The third pattern is heard everywhere and at one time was the principle Indie beat although it goes back a lot further than that. It has some sixteenth note snare beats slipped in the middle and is quite tricky at first.When trying to conquer a drum part like this, the golden rule is slow it down or break it down. One or the other will work. Perhaps try concentrating on the middle section of the bar between beats 2 and 4 and hen seeing if you can loop that before tackling the whole phrase.
The fifth pattern is a well known rock/pop drum beat and features some 'off beats' on the bass drum. Start off slow and practice it until you get it.
When mastering difficult or complex drum patterns the policy of 'slow it down or break it down' can be very useful.
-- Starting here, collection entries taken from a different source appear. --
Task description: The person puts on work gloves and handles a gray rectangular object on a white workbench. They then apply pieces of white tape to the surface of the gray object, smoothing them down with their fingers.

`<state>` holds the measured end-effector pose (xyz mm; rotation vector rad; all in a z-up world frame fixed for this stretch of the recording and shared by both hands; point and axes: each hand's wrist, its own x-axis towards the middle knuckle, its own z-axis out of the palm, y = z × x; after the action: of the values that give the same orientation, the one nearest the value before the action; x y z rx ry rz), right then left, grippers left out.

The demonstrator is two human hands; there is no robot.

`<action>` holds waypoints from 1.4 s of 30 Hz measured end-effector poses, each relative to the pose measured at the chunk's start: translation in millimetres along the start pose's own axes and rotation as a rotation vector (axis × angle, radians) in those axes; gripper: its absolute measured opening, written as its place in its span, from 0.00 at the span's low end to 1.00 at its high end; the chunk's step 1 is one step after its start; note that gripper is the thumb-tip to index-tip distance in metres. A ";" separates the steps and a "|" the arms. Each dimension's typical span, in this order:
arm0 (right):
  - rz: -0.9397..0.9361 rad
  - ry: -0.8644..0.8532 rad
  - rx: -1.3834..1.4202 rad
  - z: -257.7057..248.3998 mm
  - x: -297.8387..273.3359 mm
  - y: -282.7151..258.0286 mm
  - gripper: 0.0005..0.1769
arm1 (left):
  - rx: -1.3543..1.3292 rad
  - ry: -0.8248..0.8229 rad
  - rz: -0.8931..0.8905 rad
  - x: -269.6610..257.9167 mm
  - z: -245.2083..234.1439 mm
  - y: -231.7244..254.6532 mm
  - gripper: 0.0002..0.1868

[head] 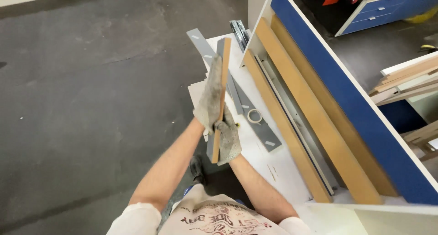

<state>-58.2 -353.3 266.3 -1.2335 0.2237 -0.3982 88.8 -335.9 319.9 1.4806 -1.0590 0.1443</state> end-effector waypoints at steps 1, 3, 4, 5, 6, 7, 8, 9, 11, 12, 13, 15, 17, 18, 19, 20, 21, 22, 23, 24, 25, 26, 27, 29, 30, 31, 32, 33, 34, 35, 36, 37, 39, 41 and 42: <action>-0.051 -0.019 -0.041 1.8 -5.5 -2.1 0.39 | 0.062 -0.002 0.048 -20.8 5.7 15.0 0.49; -0.105 -0.039 -0.081 5.5 -11.9 -7.4 0.39 | 0.126 -0.004 0.098 -52.6 14.0 40.5 0.49; -0.159 -0.056 -0.125 7.9 -12.8 -10.9 0.39 | 0.186 -0.005 0.147 -63.5 16.3 51.3 0.49; -0.212 -0.077 -0.172 9.6 -12.4 -13.7 0.39 | 0.245 -0.001 0.197 -74.3 18.9 60.4 0.49; -0.214 -0.080 -0.175 3.7 -12.2 -19.0 0.39 | 0.246 0.003 0.199 -92.5 19.6 67.3 0.49; -0.264 -0.096 -0.220 -1.2 -14.8 -23.7 0.39 | 0.253 0.023 0.261 -113.0 19.7 75.4 0.48; -0.313 -0.112 -0.266 -5.6 -16.7 -28.2 0.39 | 0.261 0.042 0.323 -133.1 19.3 83.0 0.47; -0.310 -0.106 -0.271 -9.7 -9.4 -36.3 0.39 | 0.253 0.041 0.322 -171.7 8.9 71.4 0.47; -0.408 -0.124 -0.373 -18.5 4.8 -51.2 0.40 | 0.246 -0.568 0.149 -249.6 -11.7 46.2 0.51; -0.406 -0.114 -0.381 -19.9 -4.0 -50.6 0.40 | 0.235 -0.572 0.154 -258.4 -34.0 22.1 0.51; -0.454 -0.126 -0.435 -19.8 -9.7 -50.5 0.40 | 0.528 -0.954 -0.229 -265.2 -56.8 -3.5 0.35; -0.518 -0.117 -0.489 -12.3 -16.0 -53.1 0.40 | 0.834 -1.324 -0.608 -246.3 -109.1 -29.3 0.23; -0.620 -0.128 -0.583 2.1 -25.0 -47.7 0.40 | 1.012 -0.845 -0.450 -214.3 -164.8 -26.1 0.10; -0.609 -0.128 -0.584 9.2 -37.4 -36.5 0.40 | 1.005 -0.852 -0.457 -178.2 -171.5 12.3 0.10; -0.525 -0.158 -0.654 21.8 -50.9 -24.7 0.40 | 0.307 -0.544 -0.629 -148.0 -190.9 57.7 0.22; -0.440 -0.189 -0.723 34.6 -65.3 -13.1 0.40 | -0.379 -0.186 -0.726 -121.5 -217.1 106.8 0.35; -0.440 -0.208 -0.715 41.4 -72.6 -0.7 0.40 | -0.370 -0.167 -0.729 -126.0 -222.2 91.9 0.35; -0.443 -0.200 -0.852 47.3 -79.7 11.3 0.40 | -0.630 -0.132 -0.569 -130.2 -226.9 76.9 0.44; -0.444 -0.188 -0.991 52.3 -87.3 21.6 0.40 | -0.883 -0.098 -0.396 -133.0 -231.0 62.2 0.53; -0.444 -0.204 -0.985 52.1 -87.0 33.6 0.40 | -0.876 -0.084 -0.398 -134.8 -235.8 90.8 0.53; -0.448 -0.240 -0.911 49.7 -87.4 45.3 0.39 | -0.716 -0.019 -0.527 -132.7 -236.9 118.0 0.41; -0.452 -0.275 -0.838 46.3 -87.8 56.7 0.38 | -0.553 0.047 -0.651 -130.4 -236.6 145.3 0.30; -0.456 -0.260 -0.840 57.4 -90.8 43.5 0.38 | -0.555 0.032 -0.646 -131.2 -241.4 157.4 0.30; -0.481 -0.250 -1.192 74.9 -100.4 14.9 0.53 | -0.321 -0.025 -0.728 -133.4 -246.4 182.1 0.24; -0.476 -0.228 -1.200 114.0 -84.8 4.1 0.53 | -0.329 -0.045 -0.723 -137.3 -245.7 176.0 0.24; -0.484 -0.250 -1.099 151.1 -70.2 -6.6 0.56 | -0.270 -0.115 -0.726 -142.9 -243.4 171.0 0.25; -0.493 -0.270 -0.998 186.8 -53.8 -17.3 0.60 | -0.210 -0.185 -0.725 -148.3 -240.5 165.7 0.27; -0.485 -0.253 -1.002 193.8 -62.4 -30.7 0.60 | -0.216 -0.203 -0.726 -150.2 -240.5 167.9 0.27; -0.503 -0.291 -0.843 201.0 -70.4 -44.4 0.65 | -0.220 -0.202 -0.732 -151.7 -240.5 170.0 0.28; -0.528 -0.323 -0.679 210.9 -75.8 -58.7 0.71 | -0.217 -0.205 -0.733 -150.4 -243.5 172.0 0.29; -0.530 -0.301 -0.678 221.7 -94.4 -76.0 0.71 | -0.215 -0.227 -0.729 -147.8 -247.4 176.8 0.29; -0.521 -0.340 -0.563 232.1 -110.5 -93.8 0.60 | -0.213 -0.206 -0.729 -144.6 -250.7 180.8 0.31; -0.505 -0.376 -0.449 230.5 -122.5 -88.6 0.50 | -0.214 -0.186 -0.737 -144.5 -257.4 190.3 0.32; -0.842 -0.280 -1.017 205.8 -111.7 -44.3 0.59 | -0.214 -0.129 -0.759 -147.0 -264.2 200.8 0.36; -0.841 -0.282 -1.017 215.6 -123.8 -59.8 0.59 | -0.215 -0.128 -0.760 -146.3 -267.3 205.0 0.36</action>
<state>-100.0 -131.4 386.2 -2.3613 -0.4222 -0.8779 -2.6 -1.2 440.5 1.6080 -0.5277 -0.5887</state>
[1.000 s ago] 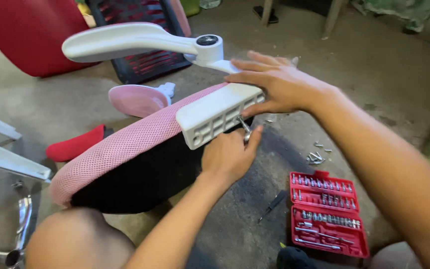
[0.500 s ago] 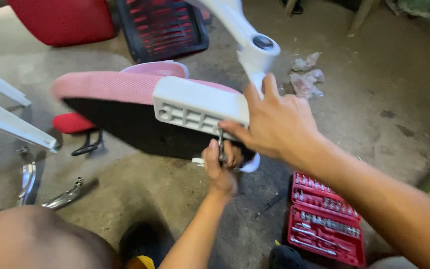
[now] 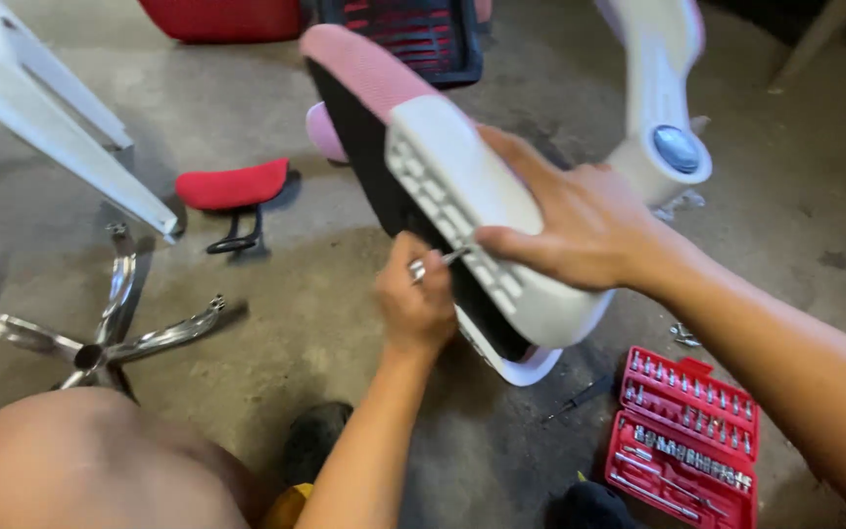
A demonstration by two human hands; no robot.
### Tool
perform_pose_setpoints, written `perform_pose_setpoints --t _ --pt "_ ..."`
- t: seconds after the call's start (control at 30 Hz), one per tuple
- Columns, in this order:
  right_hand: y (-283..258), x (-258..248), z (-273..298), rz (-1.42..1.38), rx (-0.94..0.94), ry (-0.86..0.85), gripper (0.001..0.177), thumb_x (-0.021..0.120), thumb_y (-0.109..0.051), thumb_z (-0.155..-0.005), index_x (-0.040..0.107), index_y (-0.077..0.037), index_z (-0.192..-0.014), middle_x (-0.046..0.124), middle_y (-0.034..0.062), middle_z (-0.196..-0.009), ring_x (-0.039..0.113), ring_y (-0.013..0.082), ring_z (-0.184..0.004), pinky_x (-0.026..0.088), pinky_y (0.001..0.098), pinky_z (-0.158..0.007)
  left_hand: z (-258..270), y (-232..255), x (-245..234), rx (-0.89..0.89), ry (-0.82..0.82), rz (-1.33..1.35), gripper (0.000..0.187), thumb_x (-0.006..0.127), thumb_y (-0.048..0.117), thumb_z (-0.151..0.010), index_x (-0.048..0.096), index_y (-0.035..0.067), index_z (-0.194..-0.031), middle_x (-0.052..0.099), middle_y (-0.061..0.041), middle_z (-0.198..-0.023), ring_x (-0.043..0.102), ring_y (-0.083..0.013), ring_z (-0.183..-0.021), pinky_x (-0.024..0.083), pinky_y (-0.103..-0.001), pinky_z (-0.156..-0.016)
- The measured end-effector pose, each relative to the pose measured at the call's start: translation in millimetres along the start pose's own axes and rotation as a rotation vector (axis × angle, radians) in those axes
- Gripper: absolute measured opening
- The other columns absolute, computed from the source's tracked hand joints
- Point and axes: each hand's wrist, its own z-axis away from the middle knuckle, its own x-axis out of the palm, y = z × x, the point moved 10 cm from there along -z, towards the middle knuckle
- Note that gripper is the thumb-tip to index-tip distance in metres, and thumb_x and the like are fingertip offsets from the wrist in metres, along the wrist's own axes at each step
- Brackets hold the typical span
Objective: Assemble the base and seat components of an office chair using a socket wrench and screwdriver.
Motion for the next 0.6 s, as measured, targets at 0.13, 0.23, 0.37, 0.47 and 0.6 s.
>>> perform_pose_setpoints --t 0.13,0.23,0.37,0.47,0.6 --pt "-1 -3 -8 -0.066 -0.083 0.108 0.097 0.058 -0.062 -0.080 0.025 -0.024 -0.163 0.071 0.0290 -0.112 0.070 0.0510 -0.089 0.052 0.0555 -0.087 -15 14 2 0.399 0.035 -0.044 0.048 0.045 0.046 -0.108 0.051 0.007 -0.079 0.050 -0.012 -0.069 0.054 -0.0263 -0.064 0.044 -0.042 -0.059" --pt "-18 -9 -14 -0.064 -0.100 0.145 0.094 0.059 -0.061 -0.079 0.033 -0.023 -0.161 0.071 0.0274 -0.115 0.069 0.0508 -0.090 0.051 0.0563 -0.088 -7 37 0 0.496 0.049 -0.111 0.047 0.042 0.042 -0.107 0.048 0.007 -0.076 0.047 -0.013 -0.067 0.052 -0.0279 -0.063 0.042 -0.045 -0.058" --pt "-34 -14 -26 -0.004 0.004 0.164 0.091 0.061 -0.061 -0.078 0.037 -0.027 -0.158 0.073 0.0270 -0.106 0.070 0.0499 -0.088 0.053 0.0550 -0.088 -8 -36 4 -0.649 -0.032 0.568 0.050 0.043 0.053 -0.108 0.046 0.013 -0.077 0.037 0.001 -0.056 0.038 -0.0120 -0.046 0.033 -0.033 -0.044" --pt "-51 -12 -22 0.015 0.055 0.152 0.087 0.061 -0.060 -0.080 0.038 -0.031 -0.159 0.074 0.0266 -0.100 0.069 0.0505 -0.089 0.052 0.0560 -0.088 17 -48 19 -1.129 -0.194 0.885 0.052 0.045 0.059 -0.103 0.045 0.017 -0.073 0.030 0.007 -0.048 0.029 -0.0072 -0.034 0.024 -0.028 -0.032" --pt "-53 -1 -23 0.027 0.068 0.194 0.088 0.059 -0.062 -0.085 0.033 -0.026 -0.161 0.072 0.0293 -0.100 0.068 0.0530 -0.089 0.052 0.0575 -0.083 -8 -56 -9 -0.916 -0.272 0.515 0.050 0.044 0.054 -0.105 0.045 0.013 -0.076 0.032 0.004 -0.052 0.029 -0.0102 -0.039 0.025 -0.033 -0.036"
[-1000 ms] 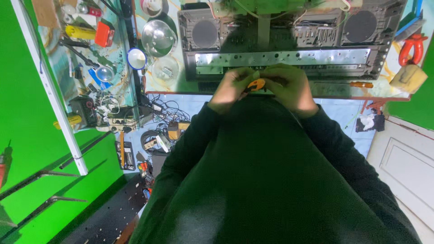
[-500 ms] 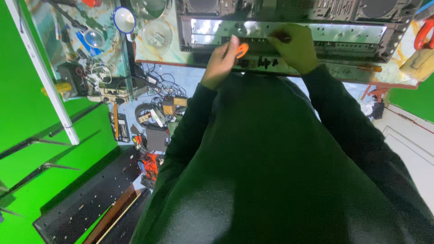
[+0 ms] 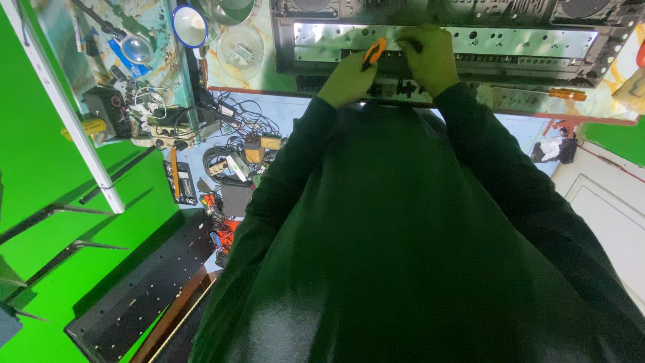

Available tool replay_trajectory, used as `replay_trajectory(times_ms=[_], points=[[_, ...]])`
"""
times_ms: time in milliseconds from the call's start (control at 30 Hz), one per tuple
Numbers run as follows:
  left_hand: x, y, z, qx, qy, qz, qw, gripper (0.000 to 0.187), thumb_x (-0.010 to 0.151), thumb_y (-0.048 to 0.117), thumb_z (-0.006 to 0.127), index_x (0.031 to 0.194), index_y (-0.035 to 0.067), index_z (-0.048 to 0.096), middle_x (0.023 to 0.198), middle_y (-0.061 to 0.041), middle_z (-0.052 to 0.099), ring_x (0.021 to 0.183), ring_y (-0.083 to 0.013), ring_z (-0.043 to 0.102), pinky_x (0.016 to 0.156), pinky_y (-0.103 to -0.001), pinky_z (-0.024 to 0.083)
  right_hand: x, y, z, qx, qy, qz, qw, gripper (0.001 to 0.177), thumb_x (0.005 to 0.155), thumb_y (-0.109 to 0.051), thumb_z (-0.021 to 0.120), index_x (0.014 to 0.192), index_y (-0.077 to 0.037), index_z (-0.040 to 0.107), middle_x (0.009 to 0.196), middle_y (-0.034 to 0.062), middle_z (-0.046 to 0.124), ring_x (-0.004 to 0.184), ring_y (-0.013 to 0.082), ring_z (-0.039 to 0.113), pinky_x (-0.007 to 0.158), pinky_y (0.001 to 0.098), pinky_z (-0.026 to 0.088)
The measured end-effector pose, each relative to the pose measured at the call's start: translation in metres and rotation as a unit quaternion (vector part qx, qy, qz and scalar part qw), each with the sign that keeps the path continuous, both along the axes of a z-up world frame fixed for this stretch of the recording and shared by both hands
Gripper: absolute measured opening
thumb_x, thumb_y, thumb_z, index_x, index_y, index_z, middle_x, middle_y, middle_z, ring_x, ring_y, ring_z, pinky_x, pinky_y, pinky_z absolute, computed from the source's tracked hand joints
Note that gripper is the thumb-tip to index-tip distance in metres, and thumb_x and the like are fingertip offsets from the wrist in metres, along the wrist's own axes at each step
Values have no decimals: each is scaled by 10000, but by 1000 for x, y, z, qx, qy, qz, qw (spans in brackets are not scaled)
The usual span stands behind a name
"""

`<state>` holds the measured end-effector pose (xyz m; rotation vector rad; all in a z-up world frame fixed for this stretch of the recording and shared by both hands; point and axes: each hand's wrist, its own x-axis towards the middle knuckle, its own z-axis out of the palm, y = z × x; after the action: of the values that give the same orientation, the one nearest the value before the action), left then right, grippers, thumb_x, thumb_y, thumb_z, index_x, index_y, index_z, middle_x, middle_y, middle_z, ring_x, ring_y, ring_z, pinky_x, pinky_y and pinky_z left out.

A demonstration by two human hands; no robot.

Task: The person uses a screwdriver to remove screws from a disassembled electronic device, likely a television or monitor, placed on a workbench. They repeatedly reach into a metal bowl to retrieve screws and continue unscrewing components from the device's chassis.

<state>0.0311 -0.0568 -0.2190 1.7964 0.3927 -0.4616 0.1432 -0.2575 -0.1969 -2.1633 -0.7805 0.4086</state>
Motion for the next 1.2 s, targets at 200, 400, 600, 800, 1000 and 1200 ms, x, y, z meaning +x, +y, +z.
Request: replay_trajectory(times_ms=[200,400,600,800,1000,1200], points=[[12,-1,8,37,-25,-38,998,302,937,254,613,967,-42,661,759,-184,685,682,-283,676,635,-446,504,-5,8,8,9,-36,-3,999,152,1016,-60,704,1136,9,768,984,177,722,825,292,674,743,386,535],[24,1,23,-4,28,-57,998,287,904,226,570,1022,-25,643,771,-224,691,707,-350,718,673,-481,537,-3,12,6,-2,-55,-1,998,191,937,-16,686,1113,43,734,980,208,697,861,355,658,765,421,529],[30,3,8,11,-31,-83,996,273,900,213,599,1017,-23,672,828,-251,704,803,-410,697,733,-502,519,-4,18,5,-49,-9,-27,998,156,932,-11,658,1066,23,732,943,206,686,865,374,649,767,456,522],[32,5,3,8,-49,-67,996,278,898,210,615,1032,-26,675,851,-243,709,812,-401,702,749,-486,536,-5,18,1,-47,-40,-41,997,116,951,-43,692,1022,48,708,960,223,694,886,386,666,780,466,525],[34,10,12,-6,-47,-60,997,257,903,184,602,1002,-40,680,797,-209,696,720,-333,690,684,-454,527,-4,22,3,-62,-18,-48,997,137,952,-49,704,1050,45,722,940,206,694,847,355,667,758,450,531],[27,14,16,-21,-19,-34,999,240,920,199,620,896,-38,648,650,-136,640,547,-208,610,528,-390,484,-6,20,9,-37,-28,-32,998,136,968,-42,696,1064,51,723,943,206,680,854,358,655,757,447,520]])
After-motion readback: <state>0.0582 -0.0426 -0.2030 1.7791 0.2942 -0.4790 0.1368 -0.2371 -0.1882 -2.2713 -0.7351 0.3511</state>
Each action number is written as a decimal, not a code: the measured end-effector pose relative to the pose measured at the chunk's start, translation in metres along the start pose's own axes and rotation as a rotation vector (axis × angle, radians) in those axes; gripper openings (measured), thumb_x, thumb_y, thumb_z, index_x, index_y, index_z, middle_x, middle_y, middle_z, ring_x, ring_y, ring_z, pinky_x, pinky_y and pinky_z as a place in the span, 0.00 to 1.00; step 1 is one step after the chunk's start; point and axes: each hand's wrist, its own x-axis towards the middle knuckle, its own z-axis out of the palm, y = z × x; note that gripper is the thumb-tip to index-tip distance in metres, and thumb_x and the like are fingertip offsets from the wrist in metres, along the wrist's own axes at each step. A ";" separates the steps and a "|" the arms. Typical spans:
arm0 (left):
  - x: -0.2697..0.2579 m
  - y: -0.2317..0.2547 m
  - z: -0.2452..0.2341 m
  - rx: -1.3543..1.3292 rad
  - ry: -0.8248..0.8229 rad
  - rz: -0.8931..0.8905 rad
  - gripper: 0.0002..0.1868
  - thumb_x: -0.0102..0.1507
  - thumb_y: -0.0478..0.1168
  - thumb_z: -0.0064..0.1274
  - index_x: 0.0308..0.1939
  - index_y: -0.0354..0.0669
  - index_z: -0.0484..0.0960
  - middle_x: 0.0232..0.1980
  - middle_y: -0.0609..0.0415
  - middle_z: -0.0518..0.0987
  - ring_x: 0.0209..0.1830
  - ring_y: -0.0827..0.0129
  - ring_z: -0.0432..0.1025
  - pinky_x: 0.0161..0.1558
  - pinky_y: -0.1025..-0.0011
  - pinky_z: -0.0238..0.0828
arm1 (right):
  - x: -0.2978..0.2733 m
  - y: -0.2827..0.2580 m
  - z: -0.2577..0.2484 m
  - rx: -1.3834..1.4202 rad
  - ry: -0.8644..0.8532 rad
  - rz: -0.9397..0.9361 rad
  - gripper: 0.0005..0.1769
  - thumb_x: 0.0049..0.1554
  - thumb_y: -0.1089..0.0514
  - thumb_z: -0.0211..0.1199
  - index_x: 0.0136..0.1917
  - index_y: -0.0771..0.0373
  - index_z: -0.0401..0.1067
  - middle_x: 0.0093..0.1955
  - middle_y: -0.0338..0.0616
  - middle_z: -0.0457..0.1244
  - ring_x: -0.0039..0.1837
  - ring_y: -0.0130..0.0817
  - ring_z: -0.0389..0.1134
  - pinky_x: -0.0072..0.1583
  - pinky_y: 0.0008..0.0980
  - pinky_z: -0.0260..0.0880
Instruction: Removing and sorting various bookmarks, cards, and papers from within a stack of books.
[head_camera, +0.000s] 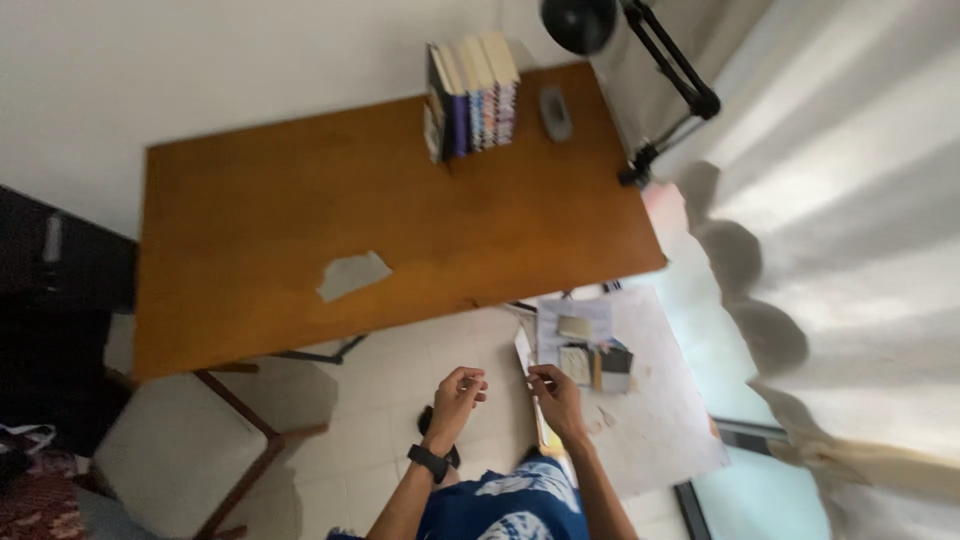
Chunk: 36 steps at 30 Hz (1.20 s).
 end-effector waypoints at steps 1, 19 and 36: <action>0.002 0.001 -0.013 0.000 0.008 0.016 0.14 0.68 0.46 0.51 0.51 0.42 0.82 0.40 0.56 0.84 0.35 0.74 0.79 0.37 0.75 0.73 | 0.003 -0.012 0.009 0.002 -0.005 -0.017 0.13 0.61 0.59 0.60 0.56 0.64 0.78 0.43 0.42 0.71 0.42 0.29 0.71 0.44 0.31 0.70; 0.108 0.059 -0.210 -0.154 -0.026 0.009 0.15 0.69 0.46 0.52 0.52 0.40 0.82 0.41 0.57 0.83 0.37 0.75 0.77 0.38 0.76 0.71 | 0.070 -0.166 0.215 -0.378 0.068 -0.257 0.11 0.58 0.57 0.63 0.52 0.65 0.77 0.46 0.51 0.72 0.43 0.39 0.74 0.45 0.36 0.74; 0.363 0.158 -0.185 -0.074 -0.049 0.004 0.33 0.68 0.61 0.45 0.71 0.45 0.71 0.73 0.53 0.69 0.73 0.63 0.62 0.70 0.63 0.57 | 0.316 -0.209 0.225 -0.497 0.134 -0.105 0.14 0.58 0.53 0.63 0.57 0.56 0.78 0.43 0.50 0.72 0.45 0.45 0.75 0.47 0.42 0.74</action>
When approaching the later patterns in this group you may want to master the bass drum and one hand, then the bass drum with the other hand, or foot, first andwhen you have those put it all together. Alternatively you could try mastering the first half of a phrase and then the second before having a go at it all.
Congratulations - You are now a Drummer !
Next - practice the Shuffle exercises on the Exercises page and learn the Shuffle rhythms on the Jazz/Blues/Reggae page. Visit the other pages on this site. Buy one of my cd's.
Then learn to feel the beat. Feeling the beat is something that comes with experience and to begin with humming, or, "clicking" the beats (making a quiet sound with your mouth just to help you keep in time) can help a great deal. But, after you have been playing a year or two it comes automatically and you hardly think of it. Similarly like making a change after eight or sixteen bars without counting. You can feel the music and you know it's coming up but you are not actually counting. This kind of skill comes with time as long as you keep playing and practicing regularly.
Even if you don't have drums or a drumkit you can start to prepare for the time when you do or for when you can get on your drums by just tapping your feet and your hands on your knees. Whether you are learning to tap your foot on one and three while playing two and four on your knee, or, whether you are trying to perfect a fast Samba, you can always make use of idle time this way. Why delay? Start today and master the material on this page.